Steve Perlman, who is aged 52, grew up in West Hartford Connecticut. From age 10 he attended the Talcott Mountain Academy of Science and Mathematics in Avon, Connecticut. In 1997, Perlman donated $1 million to the school, which responded by naming its library and technology conference center after him.

He built his first computer from a kit during high school in 1976 at Hall High School in West Hartford, where he graduated in 1979. He went on to earn a liberal arts degree from Columbia University in 1983 before heading out to California to seek out his place in the technology world.

After a stint working at Atari, in 1985 he joined Apple as a principal scientist where he developed the enabling technology behind QuickTime, Apple’s proprietary video codec.

Five years later, in 1990 he was part of the group that spun out of Apple to create General Magic, as Managing director for advanced products, where he worked on its system on a chip for the earliest personal digital assistants.

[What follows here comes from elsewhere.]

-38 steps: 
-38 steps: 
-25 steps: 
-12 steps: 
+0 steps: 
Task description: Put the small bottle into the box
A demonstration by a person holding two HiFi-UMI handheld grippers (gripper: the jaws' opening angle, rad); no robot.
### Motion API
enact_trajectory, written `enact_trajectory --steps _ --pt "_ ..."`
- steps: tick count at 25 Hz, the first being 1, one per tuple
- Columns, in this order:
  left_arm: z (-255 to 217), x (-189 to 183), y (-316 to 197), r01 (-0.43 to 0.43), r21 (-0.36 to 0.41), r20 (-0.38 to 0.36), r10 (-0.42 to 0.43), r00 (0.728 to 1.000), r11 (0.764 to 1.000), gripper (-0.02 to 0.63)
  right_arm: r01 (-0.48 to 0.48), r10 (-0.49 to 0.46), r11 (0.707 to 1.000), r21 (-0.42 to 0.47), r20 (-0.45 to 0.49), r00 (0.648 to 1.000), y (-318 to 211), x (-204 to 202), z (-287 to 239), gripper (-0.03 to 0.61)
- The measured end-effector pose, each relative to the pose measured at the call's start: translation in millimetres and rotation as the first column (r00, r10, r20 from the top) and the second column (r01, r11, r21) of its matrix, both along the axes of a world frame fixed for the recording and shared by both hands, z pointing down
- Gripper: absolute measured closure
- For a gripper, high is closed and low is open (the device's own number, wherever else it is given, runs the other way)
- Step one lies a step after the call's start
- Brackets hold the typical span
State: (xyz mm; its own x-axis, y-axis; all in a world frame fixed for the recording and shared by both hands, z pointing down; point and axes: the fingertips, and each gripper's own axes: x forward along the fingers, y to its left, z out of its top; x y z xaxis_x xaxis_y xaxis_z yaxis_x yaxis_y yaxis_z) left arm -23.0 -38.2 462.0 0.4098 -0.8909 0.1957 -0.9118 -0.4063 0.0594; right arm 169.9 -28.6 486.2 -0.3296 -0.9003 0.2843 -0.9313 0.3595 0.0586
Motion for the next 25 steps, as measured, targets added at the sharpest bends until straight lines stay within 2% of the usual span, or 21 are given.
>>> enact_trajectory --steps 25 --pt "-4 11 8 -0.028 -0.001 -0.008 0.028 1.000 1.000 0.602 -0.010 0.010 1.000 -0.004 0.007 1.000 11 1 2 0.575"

There he met up with Andy Rubin who went on to found Android.

Rubin described Perlman in a Business Week interview in 2011 as being consumed by a drive to create breakthrough technology. “I think true visionaries push their employees really hard, ” says Rubin, a close friend of Perlman. “You have to be signed up for a 24 by 7 type of deal. Some people can do it and some can’t.”

Interestingly when 2003, Rubin had run out of money while pursuing some new cellphone software at his own startup Android. “Without flinching, Steve brought over $10, 000 in cash in an envelope, ” Rubin said in the same interview. Perlman declined to take any equity in the company, which would later be acquired by Google and become the basis of its smartphone software empire. “I think he would rather invest in his own ideas, ” Rubin says.

In 1996 Perlman founded WebTV, which he then succeeded in selling to Microsoft a year and a half later in 1997 for US$425 million. Renamed MSNTV Perlman became a divisional President within Microsoft responsible for MSNTV, until 1999 when he left to found his own incubator Reardon. There he developed the technology behind what was to become Onlive and, later still, Artemis itself

Another of Perlman’s Reardon start-ups developed the CGI facial manipulation technology used for a number of Hollywood movies, including the 2008 Oscar winning “The Curious Case of Benjamin Button” starring Brad Pitt. In 2011 Perlman announced the establishment of Artemis Networks to develop his current cellular initiative.